Engineering Expert Witness Blog

     Last time we learned that early scientists used the Earth itself as an optical rangefinder to gauge its distance to the moon, and we posed the question: Can Earth be used in the same way to gauge distance to the sun?   Unfortunately not.   As we learned earlier in this blog series, the more distant the object, the larger the rangefinder that’s required, and the Earth just plain isn’t big enough to be used to compute that distance.   The sun is 390 times farther away than the moon is, and that presents a real problem.   Today we’ll learn about an alternate method to gauge this great distance.

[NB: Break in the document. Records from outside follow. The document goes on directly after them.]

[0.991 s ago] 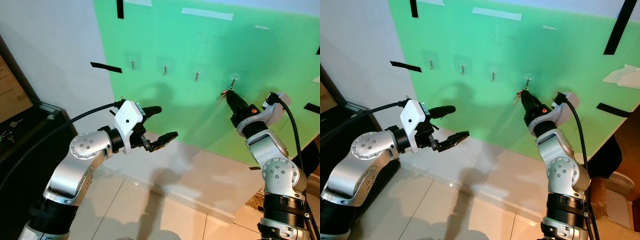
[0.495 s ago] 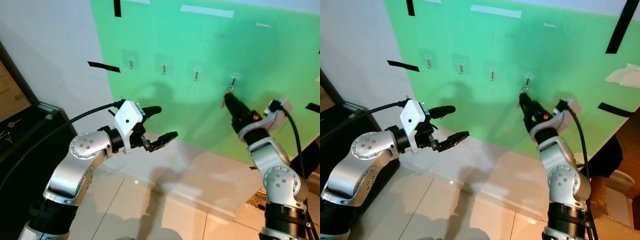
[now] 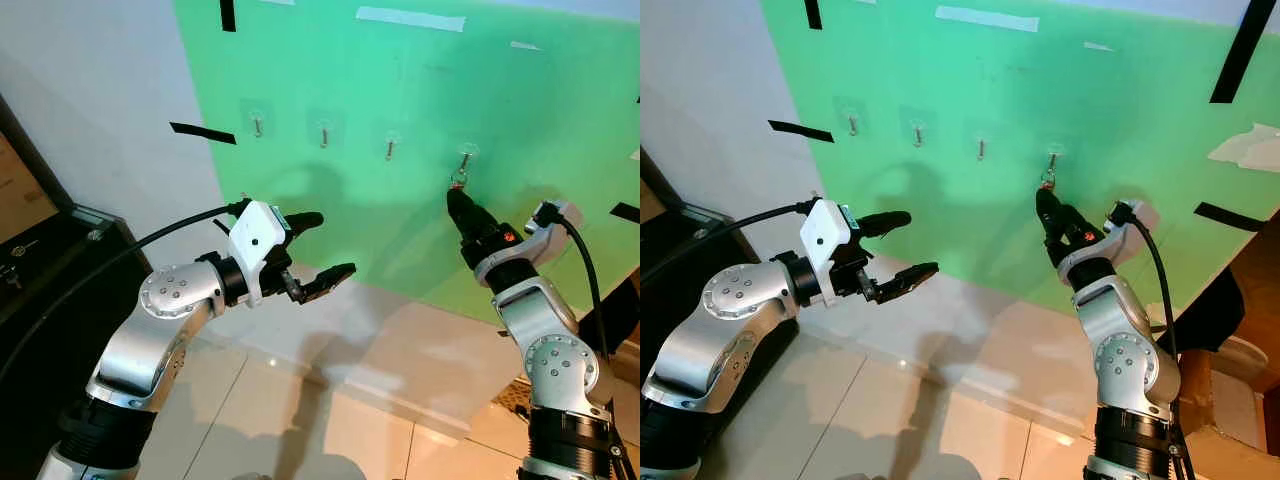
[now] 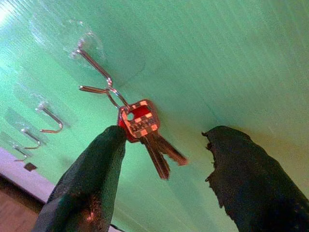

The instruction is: Hang keys on a hook

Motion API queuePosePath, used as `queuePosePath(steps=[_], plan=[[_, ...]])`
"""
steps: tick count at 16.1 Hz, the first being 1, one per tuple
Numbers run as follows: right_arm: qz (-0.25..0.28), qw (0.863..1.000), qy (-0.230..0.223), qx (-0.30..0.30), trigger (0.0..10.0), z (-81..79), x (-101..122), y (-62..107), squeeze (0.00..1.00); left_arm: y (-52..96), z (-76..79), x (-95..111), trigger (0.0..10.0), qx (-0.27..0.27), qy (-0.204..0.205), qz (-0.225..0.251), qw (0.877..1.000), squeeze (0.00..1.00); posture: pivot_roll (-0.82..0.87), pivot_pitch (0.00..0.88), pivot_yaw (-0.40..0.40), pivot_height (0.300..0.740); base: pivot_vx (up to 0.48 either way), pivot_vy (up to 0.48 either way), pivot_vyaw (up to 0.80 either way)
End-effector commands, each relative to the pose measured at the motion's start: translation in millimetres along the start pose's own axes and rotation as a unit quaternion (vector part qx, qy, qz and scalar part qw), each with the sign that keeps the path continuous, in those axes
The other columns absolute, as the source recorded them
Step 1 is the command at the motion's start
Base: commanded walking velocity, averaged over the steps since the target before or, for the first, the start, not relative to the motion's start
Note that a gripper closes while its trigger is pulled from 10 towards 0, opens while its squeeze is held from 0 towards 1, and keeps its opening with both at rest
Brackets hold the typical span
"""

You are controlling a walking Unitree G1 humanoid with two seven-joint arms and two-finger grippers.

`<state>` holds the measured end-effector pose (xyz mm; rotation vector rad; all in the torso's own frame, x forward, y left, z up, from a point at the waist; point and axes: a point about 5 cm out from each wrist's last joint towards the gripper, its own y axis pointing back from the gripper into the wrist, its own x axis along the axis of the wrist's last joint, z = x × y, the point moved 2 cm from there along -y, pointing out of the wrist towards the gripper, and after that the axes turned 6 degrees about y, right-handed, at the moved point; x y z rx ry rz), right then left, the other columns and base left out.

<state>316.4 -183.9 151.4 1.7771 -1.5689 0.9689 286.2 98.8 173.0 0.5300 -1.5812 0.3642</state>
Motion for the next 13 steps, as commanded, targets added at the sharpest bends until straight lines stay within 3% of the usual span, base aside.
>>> queuePosePath(steps=[1, 3, 6, 8, 9, 10, 11, 12, 13], plan=[[0.026, 1.000, -0.005, 0.017, 10.0, -5.1, 8.6, 2.3, 0.00, -0.6, 0.6, 2.9, 10.0, -0.001, -0.005, 0.001, 1.000, 0.00, -0.06, 0.000, 0.036, 0.740, 0.000, 0.000, 0.00], [0.035, 0.998, -0.002, 0.055, 10.0, -14.8, 12.5, 7.0, 0.00, -0.1, -0.4, 2.6, 10.0, 0.008, 0.001, 0.007, 1.000, 0.00, -0.06, 0.000, 0.037, 0.740, 0.000, 0.000, 0.00], [0.008, 0.994, 0.026, 0.106, 10.0, -27.1, 5.8, 22.2, 0.00, 6.9, -12.2, -5.0, 10.0, 0.076, 0.008, 0.010, 0.997, 0.00, -0.07, 0.000, 0.037, 0.740, 0.000, 0.000, 0.00], [-0.025, 0.993, 0.080, 0.083, 10.0, -21.8, -5.3, 28.6, 0.00, 16.4, -21.8, -12.4, 10.0, 0.135, 0.011, 0.002, 0.991, 0.00, -0.07, 0.000, 0.035, 0.740, 0.000, 0.000, 0.00], [-0.047, 0.989, 0.136, 0.046, 10.0, -14.1, -13.6, 31.1, 0.00, 26.9, -27.9, -22.2, 10.0, 0.181, 0.015, -0.017, 0.983, 0.00, -0.07, 0.000, 0.032, 0.740, 0.000, 0.000, 0.00], [-0.054, 0.986, 0.152, 0.035, 10.0, -12.0, -16.3, 32.4, 0.00, 30.7, -29.8, -26.6, 10.0, 0.198, 0.015, -0.026, 0.980, 0.00, -0.07, 0.000, 0.032, 0.740, 0.000, 0.000, 0.00], [-0.073, 0.982, 0.174, 0.001, 10.0, -5.4, -25.3, 32.9, 0.00, 41.3, -38.8, -43.1, 10.0, 0.257, 0.000, -0.067, 0.964, 0.00, -0.08, 0.000, 0.027, 0.740, 0.000, 0.000, 0.00], [-0.107, 0.971, 0.205, -0.067, 10.0, 11.2, -43.6, 34.5, 0.00, 58.0, -49.8, -61.9, 10.0, 0.342, 0.010, -0.095, 0.935, 0.00, -0.07, 0.000, 0.019, 0.740, 0.000, 0.000, 0.00], [-0.111, 0.968, 0.208, -0.084, 10.0, 15.5, -47.1, 35.1, 0.00, 60.7, -50.7, -65.0, 10.0, 0.354, 0.015, -0.097, 0.930, 0.00, -0.07, 0.000, 0.019, 0.740, 0.000, 0.000, 0.00]])
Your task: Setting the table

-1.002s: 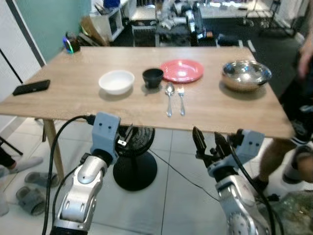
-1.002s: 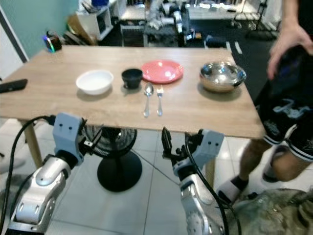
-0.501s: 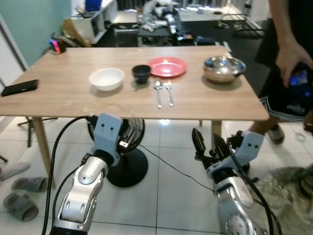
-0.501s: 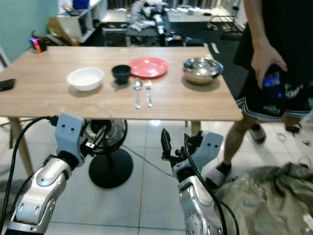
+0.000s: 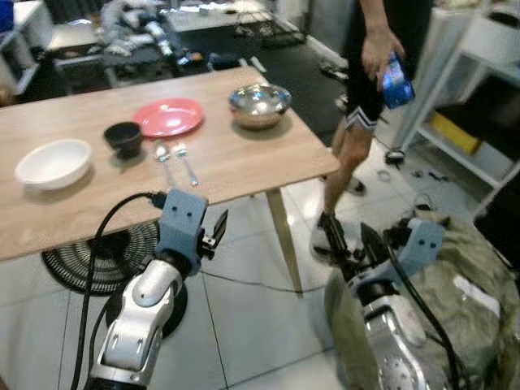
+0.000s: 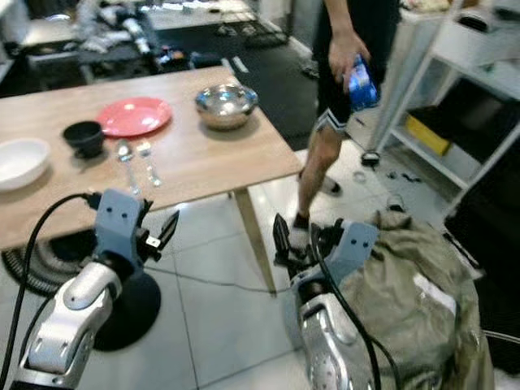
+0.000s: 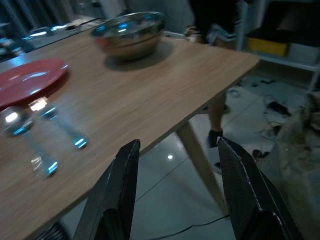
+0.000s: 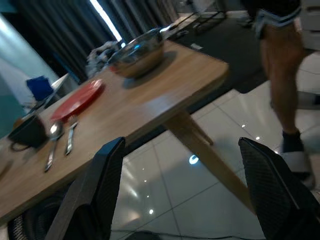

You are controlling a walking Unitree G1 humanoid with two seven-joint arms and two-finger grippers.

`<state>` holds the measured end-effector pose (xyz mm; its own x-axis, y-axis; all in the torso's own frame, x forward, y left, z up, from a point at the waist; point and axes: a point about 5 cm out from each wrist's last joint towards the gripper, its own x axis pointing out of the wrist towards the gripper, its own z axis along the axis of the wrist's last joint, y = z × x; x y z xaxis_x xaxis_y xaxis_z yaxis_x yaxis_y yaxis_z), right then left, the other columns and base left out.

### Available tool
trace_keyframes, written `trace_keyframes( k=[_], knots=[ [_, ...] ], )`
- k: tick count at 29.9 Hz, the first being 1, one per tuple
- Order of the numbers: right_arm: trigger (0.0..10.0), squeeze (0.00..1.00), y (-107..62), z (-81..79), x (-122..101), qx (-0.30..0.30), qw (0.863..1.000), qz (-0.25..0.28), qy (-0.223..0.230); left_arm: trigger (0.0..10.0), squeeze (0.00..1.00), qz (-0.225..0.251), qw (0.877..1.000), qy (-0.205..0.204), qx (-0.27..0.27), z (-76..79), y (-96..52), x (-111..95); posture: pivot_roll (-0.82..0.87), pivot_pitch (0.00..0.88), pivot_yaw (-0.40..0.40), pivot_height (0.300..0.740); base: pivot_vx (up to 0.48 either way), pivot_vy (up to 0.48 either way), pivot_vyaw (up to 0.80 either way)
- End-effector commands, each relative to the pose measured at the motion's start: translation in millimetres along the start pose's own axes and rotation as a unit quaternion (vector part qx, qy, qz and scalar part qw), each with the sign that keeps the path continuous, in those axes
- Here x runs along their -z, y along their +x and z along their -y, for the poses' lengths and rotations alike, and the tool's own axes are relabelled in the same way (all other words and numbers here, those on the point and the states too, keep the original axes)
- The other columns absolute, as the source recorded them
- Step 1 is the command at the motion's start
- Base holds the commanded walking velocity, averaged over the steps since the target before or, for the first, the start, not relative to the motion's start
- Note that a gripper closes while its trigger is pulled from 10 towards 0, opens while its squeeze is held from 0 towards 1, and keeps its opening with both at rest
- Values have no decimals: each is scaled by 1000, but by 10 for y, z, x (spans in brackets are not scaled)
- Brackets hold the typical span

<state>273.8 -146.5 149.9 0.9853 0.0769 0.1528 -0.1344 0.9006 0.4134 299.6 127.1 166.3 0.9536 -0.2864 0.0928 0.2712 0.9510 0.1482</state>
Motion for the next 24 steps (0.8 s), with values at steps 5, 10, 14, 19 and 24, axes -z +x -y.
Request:
trace_keyframes(
  k=[5, 10, 14, 19, 24],
  knots=[
    [10000, 0, -15, 3, 36, 1, 1000, -8, 7, 10000, 0, -14, 1000, -1, 5, 9, -17, 64, -92, 0, 128, 740, 0, 0, -781],
    [10000, 0, -16, 3, 39, 1, 1000, -7, 7, 10000, 0, -13, 1000, -1, 10, 22, -13, 65, -96, 0, 133, 740, 0, 0, -781],
    [10000, 0, -13, 6, 42, 1, 1000, -7, 6, 10000, 0, -12, 1000, -1, 12, 25, -6, 64, -96, 0, 133, 740, 0, 0, -781],
    [10000, 0, -7, 8, 40, 0, 1000, -6, 6, 10000, 0, -11, 1000, 0, 14, 25, -1, 65, -97, 0, 134, 740, 0, 0, -781],
    [10000, 0, -3, 16, 40, 0, 1000, -6, 4, 10000, 0, -11, 1000, 0, 15, 29, 2, 69, -99, 0, 134, 740, 0, 0, -781]
  ],
)
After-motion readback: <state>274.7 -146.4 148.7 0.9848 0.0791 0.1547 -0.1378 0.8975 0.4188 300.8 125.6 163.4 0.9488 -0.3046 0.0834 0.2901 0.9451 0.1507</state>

     Johannes Kepler made a great contribution towards finding Earth’s distance to the sun when he developed his Third Law of Planetary Motion.   Through his observation of planetary movements he was able to determine each planet’s relative distance from the sun in terms of what he dubbed the astronomical unit (AU), a yardstick by which the distance between all planets in our solar system and our shared sun could be judged.   Kepler established the distance between Earth and the sun to be that astronomical unit, depicted in the illustration as r.

     The reason Kepler developed the AU was because in his day there was no known way to measure the distance to the sun.   The AU, an abstract term with no real numerical value in terms of the distance being measured became a sort of placeholder term until r could actually be measured.   The best the AU could do was allow him to determine how far a planet was from the sun relative to Earth’s distance from it.

     For example, his Third Law states that Venus’ distance to Earth is approximately one-quarter the distance between Earth and the sun, or 0.28 AU.   That meant that Venus’ distance to the sun was three-quarters the distance of Earth to the sun, or 0.72 AU.   Together, these two distances equaled one AU, the as yet unquantifiable distance r between Earth and the sun.

     Why all the fuss over Venus?   Because Edmund Halley, a scientist who came after Kepler and shared in his fascination with interplanetary distances, would use Venus’ proximity to Earth to set up an optical rangefinder relationship between them and the object of his fixation, the sun.   Crucial to this accomplishment would be making use of Venus’ orbital movement and the moment it would come into a direct line between Earth and the sun.

     We’ll explore that further next time.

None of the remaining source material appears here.